Friday, March 8, 2013

WSJ: Wealth over the edge in SG

Saw this as email in my phone this morning but didn't bother to read it until someone proposed it on Facebook. Link to article.

I hope my kids seeing it here will read the article.

I am certainly not in the minority to be unhappy what this government had made this place into.

Here are some excerpts from the article.


But Ault, who moved to Singapore three years ago, says he "no longer feels the magic" in Gotham, which still bears the scars of a financial crisis that knocked the wind out of much of its most extravagant party culture. Singapore, he says, is another matter. This is where he says the rich feel, well, rich, and unusually secure. And where they seem to know only one common language, the language of excess—all too shamelessly displayed in his club.

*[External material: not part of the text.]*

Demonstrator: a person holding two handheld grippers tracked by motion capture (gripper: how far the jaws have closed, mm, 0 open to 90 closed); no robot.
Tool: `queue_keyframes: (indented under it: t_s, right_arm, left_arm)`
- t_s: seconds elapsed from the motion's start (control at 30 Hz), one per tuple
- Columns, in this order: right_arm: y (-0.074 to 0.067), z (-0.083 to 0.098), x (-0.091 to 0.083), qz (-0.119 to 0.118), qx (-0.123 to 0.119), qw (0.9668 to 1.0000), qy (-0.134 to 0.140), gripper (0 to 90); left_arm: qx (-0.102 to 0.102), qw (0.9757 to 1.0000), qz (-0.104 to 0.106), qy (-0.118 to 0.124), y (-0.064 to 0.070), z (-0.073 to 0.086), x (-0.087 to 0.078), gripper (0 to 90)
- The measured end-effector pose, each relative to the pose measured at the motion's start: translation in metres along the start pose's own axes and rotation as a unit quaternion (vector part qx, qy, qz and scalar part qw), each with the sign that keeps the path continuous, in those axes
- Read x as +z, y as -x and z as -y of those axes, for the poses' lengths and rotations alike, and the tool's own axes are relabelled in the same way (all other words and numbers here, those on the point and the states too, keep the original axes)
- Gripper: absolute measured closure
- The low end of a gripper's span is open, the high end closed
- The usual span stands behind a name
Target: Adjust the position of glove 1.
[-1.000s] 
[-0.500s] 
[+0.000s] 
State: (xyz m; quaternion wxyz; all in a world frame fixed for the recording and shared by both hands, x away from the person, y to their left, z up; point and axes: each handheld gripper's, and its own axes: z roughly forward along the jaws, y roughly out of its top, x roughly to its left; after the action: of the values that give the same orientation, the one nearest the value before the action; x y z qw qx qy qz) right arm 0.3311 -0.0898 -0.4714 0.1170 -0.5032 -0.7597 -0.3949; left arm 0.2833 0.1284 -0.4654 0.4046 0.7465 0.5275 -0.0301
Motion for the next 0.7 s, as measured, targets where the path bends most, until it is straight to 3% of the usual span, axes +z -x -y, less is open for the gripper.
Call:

"One night, there were these kids here—literally kids in their 20s—who all had their own private jets," Ault recalls during another meeting, on a Thursday morning, leaning back on a leather couch in his club wearing bright-blue fuzzy slippers embroidered with a pink skull. "Serious jets, too. There was an A380 which was converted to include a pool and basketball court—it was ridiculous."

"What I see here is what I imagined must have happened in the U.S. in the 1880s, in the Gilded Age, when it first took over England in terms of wealth," he says. "It is truly shocking how much wealth there is—and how willing people are to spend it."

a few paragraphs later (it was a long article)

The rich in Singapore now find themselves with "new avenues to display their wealth," according to Garry Rodan, a fellow at the Asia Research Center at Murdoch University, while "aged Singaporeans with grossly inadequate savings can be seen on the streets collecting plastic bottles for recycling." Opportunities to move up the ladder, he says, are shrinking.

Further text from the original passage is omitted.